§ **Goal of the exercise**
Please give back only the lines below from the one containing "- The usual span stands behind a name" to the one containing "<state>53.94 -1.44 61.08", each repeated word for word, both ends included.

-=-=-=-=-

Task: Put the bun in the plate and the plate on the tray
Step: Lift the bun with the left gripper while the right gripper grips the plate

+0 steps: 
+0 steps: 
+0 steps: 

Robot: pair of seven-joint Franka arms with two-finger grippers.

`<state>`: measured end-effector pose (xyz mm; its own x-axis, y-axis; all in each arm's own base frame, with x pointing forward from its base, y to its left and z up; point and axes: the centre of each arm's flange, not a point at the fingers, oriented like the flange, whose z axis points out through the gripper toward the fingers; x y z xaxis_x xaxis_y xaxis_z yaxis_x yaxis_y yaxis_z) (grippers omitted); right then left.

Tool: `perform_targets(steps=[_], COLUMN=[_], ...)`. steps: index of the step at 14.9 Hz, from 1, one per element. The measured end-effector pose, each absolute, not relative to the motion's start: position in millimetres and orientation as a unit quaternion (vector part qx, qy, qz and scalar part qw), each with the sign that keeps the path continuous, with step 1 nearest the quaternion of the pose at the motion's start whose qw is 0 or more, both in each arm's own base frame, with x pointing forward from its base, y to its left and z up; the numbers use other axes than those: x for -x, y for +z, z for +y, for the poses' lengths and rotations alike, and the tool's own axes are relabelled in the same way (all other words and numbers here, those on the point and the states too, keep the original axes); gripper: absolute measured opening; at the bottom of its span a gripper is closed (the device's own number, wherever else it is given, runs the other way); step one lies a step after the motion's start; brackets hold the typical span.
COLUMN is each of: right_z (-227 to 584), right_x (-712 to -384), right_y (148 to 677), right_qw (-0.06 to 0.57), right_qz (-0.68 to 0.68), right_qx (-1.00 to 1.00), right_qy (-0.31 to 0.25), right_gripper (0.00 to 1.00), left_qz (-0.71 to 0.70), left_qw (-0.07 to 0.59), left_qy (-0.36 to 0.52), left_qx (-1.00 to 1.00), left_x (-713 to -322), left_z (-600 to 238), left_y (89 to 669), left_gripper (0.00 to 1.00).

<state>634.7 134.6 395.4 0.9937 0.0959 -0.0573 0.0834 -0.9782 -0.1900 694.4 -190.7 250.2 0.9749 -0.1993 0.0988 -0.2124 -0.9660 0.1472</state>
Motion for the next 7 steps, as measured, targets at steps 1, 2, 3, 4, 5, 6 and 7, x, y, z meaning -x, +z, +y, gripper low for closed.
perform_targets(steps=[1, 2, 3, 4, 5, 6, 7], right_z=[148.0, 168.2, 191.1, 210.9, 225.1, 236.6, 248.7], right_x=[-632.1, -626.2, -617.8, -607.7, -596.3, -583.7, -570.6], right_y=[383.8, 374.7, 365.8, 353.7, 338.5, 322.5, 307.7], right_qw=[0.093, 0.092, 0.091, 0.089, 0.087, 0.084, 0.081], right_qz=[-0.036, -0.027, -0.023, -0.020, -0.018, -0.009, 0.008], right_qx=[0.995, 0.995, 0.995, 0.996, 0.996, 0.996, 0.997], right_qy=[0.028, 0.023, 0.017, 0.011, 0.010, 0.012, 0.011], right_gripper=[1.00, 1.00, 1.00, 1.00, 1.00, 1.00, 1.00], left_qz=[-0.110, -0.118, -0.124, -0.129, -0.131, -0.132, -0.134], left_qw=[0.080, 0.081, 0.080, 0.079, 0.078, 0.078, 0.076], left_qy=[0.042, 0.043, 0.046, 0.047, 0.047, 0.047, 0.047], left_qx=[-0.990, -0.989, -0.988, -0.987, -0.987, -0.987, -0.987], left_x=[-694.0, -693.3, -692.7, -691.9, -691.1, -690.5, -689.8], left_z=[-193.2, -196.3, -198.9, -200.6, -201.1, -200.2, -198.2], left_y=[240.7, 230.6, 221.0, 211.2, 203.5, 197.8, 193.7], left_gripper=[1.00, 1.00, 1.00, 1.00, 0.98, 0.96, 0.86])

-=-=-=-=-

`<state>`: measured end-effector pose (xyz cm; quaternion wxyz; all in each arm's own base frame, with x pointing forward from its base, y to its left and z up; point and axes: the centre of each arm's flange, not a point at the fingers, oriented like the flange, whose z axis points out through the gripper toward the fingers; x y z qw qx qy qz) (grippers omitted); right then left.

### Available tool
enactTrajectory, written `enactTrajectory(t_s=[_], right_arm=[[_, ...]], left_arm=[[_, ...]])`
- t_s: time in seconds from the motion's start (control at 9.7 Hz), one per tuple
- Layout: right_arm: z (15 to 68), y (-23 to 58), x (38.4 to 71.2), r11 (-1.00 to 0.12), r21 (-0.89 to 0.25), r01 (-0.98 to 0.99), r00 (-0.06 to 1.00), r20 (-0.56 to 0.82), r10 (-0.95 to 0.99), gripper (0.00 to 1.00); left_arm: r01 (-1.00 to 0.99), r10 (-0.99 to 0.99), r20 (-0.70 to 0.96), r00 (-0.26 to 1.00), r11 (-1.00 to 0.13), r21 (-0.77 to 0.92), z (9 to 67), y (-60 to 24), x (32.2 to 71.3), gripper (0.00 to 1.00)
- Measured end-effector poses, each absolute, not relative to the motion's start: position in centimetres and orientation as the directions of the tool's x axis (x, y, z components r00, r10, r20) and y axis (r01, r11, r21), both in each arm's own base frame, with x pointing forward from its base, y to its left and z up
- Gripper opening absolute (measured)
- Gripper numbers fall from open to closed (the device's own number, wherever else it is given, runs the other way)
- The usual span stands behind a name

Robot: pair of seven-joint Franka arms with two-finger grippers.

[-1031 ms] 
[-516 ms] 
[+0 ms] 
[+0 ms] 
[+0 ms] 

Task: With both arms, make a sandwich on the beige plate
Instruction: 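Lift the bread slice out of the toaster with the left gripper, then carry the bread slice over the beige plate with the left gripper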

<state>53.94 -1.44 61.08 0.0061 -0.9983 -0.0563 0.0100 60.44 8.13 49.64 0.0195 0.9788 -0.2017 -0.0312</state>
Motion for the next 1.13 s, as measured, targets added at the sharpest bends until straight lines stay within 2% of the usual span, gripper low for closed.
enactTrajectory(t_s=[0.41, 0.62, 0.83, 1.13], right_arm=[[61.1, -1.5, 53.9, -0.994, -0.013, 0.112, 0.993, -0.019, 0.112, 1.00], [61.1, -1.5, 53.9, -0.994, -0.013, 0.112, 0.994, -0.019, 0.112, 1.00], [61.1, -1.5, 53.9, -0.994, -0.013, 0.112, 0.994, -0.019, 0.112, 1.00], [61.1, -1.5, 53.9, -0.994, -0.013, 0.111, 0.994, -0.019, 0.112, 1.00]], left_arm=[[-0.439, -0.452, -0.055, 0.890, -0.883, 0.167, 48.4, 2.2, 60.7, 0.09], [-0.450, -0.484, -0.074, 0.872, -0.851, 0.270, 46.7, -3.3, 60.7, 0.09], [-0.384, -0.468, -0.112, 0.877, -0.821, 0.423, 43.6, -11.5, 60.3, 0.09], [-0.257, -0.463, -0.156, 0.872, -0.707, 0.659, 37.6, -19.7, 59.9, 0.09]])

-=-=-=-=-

§ **Answer to the exercise**
- The usual span stands behind a name

Robot: pair of seven-joint Franka arms with two-finger grippers.

[-1031 ms] 
[-516 ms] 
[+0 ms] 
[+0 ms] 
[+0 ms] 

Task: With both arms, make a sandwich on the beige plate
Instruction: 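Lift the bread slice out of the toaster with the left gripper, then carry the bread slice over the beige plate with the left gripper
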
<state>53.94 -1.44 61.08 0.0061 -0.9983 -0.0563 0.0100 60.44 8.13 49.64 0.0195 0.9788 -0.2017 -0.0312</state>

The exercise requires no further work.